# help! IBS, bloating, sugar cravings



## Tia.... (Jun 12, 2016)

Hi

I am new to this website

I have suffered from IBS for the past 2 years

My stomach bloating is extreme, literally almost everytime I eat my stomach bloats out so badly I look about 3/4 months pregnant

This has been really getting me down, I have been prescribed muscle relaxers & laxatives from the doctors, which don't help much, I have done elimination diets, detoxes, supplements, probiotics etc etc etc but the problem does not seem to go away. My diet now consists of no diary or animals, minimal sugar, low carbs

I get really bad (almost uncontrollable) sugar cravings which really have a massive impact on my life its like fighting an addiction 

Does anyone have any advise or information or product recommendations on what I can do

All advise is much appreciated


----------



## annie7 (Aug 16, 2002)

have you been tested for SIBO --small intestine bacterial overgrowth? sibo can cause extreme bloating as well as diarrhea or constipation and other problems.
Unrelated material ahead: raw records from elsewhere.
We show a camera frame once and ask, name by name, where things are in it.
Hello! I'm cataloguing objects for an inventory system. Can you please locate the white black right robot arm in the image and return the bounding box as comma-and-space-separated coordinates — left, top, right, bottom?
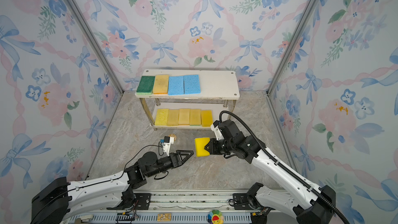
195, 120, 340, 224

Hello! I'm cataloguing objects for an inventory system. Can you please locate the aluminium corner post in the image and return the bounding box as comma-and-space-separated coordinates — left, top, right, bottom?
64, 0, 124, 94
266, 0, 319, 97

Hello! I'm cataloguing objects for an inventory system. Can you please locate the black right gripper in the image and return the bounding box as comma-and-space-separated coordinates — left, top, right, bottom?
204, 139, 236, 156

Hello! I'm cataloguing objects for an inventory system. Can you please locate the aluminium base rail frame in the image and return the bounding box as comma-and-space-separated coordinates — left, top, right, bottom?
62, 174, 327, 224

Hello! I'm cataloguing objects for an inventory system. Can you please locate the bright yellow cellulose sponge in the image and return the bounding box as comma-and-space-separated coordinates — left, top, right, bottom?
154, 108, 169, 126

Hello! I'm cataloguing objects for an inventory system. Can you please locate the bright yellow foam sponge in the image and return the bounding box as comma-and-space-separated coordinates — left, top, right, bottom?
195, 138, 210, 157

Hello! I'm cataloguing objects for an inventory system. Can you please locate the white two-tier metal shelf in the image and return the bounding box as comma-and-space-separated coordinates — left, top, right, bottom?
135, 69, 240, 129

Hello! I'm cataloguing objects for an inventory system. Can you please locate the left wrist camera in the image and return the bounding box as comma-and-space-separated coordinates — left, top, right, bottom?
160, 136, 175, 156

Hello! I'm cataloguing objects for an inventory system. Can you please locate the black corrugated cable conduit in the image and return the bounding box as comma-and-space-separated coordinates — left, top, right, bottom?
219, 110, 350, 224

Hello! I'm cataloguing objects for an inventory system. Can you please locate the small yellow tag board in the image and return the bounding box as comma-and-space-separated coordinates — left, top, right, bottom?
157, 213, 172, 222

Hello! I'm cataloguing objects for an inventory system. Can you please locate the aluminium right corner post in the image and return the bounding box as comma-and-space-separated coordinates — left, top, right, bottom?
266, 0, 319, 97

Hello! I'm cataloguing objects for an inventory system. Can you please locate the yellow orange-backed sponge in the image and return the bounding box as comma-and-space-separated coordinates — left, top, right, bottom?
178, 108, 190, 125

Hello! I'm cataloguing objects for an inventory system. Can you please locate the colourful round toy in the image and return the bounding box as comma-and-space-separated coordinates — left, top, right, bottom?
207, 209, 224, 224

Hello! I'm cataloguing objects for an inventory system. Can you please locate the blue sponge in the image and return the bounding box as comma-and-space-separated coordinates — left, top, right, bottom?
183, 75, 201, 94
168, 76, 184, 95

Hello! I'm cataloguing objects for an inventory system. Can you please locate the yellow green-backed sponge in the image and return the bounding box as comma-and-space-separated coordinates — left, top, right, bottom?
190, 109, 202, 126

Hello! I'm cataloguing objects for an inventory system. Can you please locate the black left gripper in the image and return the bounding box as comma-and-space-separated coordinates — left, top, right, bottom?
147, 150, 192, 179

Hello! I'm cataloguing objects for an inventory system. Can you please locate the green scouring sponge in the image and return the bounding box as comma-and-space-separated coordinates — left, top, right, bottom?
136, 76, 155, 95

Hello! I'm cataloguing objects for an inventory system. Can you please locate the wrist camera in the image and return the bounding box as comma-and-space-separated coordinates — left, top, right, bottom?
210, 121, 224, 141
160, 136, 175, 156

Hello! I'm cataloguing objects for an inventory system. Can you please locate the aluminium left corner post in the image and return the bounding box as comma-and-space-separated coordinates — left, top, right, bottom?
64, 0, 124, 94

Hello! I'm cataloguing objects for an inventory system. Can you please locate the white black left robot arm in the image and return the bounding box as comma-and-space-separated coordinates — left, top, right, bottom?
31, 150, 194, 224

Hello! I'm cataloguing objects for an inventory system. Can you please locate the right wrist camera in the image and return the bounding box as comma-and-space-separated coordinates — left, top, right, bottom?
210, 121, 224, 141

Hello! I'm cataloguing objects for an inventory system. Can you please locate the pale yellow sponge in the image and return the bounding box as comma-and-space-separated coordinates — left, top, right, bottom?
152, 74, 169, 94
166, 110, 179, 127
this website has a lot of good sibo info including treatments, diets etc.

http://www.siboinfo.com/


----------



## Patrick ibs c (Mar 5, 2016)

i still get bloated too


----------



## kaymj (Jun 21, 2016)

I went sugar free eight months ago, and only recently started to add honey and more fruits to my diet. when I first started, Stevia was my best friend. maybe you could minimize your sugar intake to a certain amount of fruits per day, then fill the cravings with stevia? you will STILL get cravings, because sugar is VERY addictive. you will also crave wheat products and gluten because that turns to sugar when you digest it.


----------